Marmot et al (1997) conducted research into a cognitive approach to stress. The aim of the study was to establish if a lack of control in the workplace caused an increase in the occurrence of stress related illness. The research was conducted over a period of three years using over 10,000 civil servants. Self report questionnaires were completed to assess the level of job control the participants had. There were also assessments carried out by personnel managers. The researchers then compared the results to incidence of stress related illness. The study found that workers with less work control were at a significant increased risk of dying from a heart attack than those with more control. The workers with less control were also found to be more likely to have other stress related illnesses.

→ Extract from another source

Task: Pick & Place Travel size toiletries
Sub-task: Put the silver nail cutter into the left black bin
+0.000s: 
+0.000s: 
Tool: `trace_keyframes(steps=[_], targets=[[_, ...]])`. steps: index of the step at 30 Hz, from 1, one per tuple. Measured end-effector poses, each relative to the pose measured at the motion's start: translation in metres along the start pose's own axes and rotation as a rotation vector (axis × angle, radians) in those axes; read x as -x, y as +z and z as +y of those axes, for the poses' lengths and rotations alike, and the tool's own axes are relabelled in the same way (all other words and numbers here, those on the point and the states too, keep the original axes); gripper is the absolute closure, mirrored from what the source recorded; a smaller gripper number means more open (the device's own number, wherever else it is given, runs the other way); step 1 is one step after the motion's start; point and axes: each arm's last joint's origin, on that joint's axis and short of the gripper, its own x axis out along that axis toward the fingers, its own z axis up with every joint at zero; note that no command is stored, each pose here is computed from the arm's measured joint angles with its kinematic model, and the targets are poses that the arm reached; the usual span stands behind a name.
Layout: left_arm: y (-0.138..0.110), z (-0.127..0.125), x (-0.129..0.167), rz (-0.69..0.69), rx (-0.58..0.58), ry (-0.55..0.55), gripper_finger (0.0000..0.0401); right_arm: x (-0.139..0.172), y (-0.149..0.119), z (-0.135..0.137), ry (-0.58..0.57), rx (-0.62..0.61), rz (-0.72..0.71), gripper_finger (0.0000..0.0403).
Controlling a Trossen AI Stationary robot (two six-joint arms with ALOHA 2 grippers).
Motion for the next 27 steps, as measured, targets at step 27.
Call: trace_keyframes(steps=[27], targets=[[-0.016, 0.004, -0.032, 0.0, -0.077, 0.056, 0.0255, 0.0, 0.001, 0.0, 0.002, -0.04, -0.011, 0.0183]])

A limitation of this research into a cognitive approach to stress is that the study focussed on one specific group of workers whilst the results indicated that stress related illness increased among those with the least control in the work environment the study does not identify if this is true for the entire population. An advantage is that the study could be applied and repeated in other workplaces to identify if there is a lack of control felt by employees. This would allow employers to increase the level of control with the aim of preventing stress related illnesses.
In conclusion it is possible that all areas discussed show how stress can affect us and can cause illness as a result. Stress caused through a combination of cognitive and behavioural factors creates physiological symptoms which in turn have a harmful effect on our body.
The human body is able to adapt to a certain level of stress however if the stress continues long term it can have a disastrous effect on the body.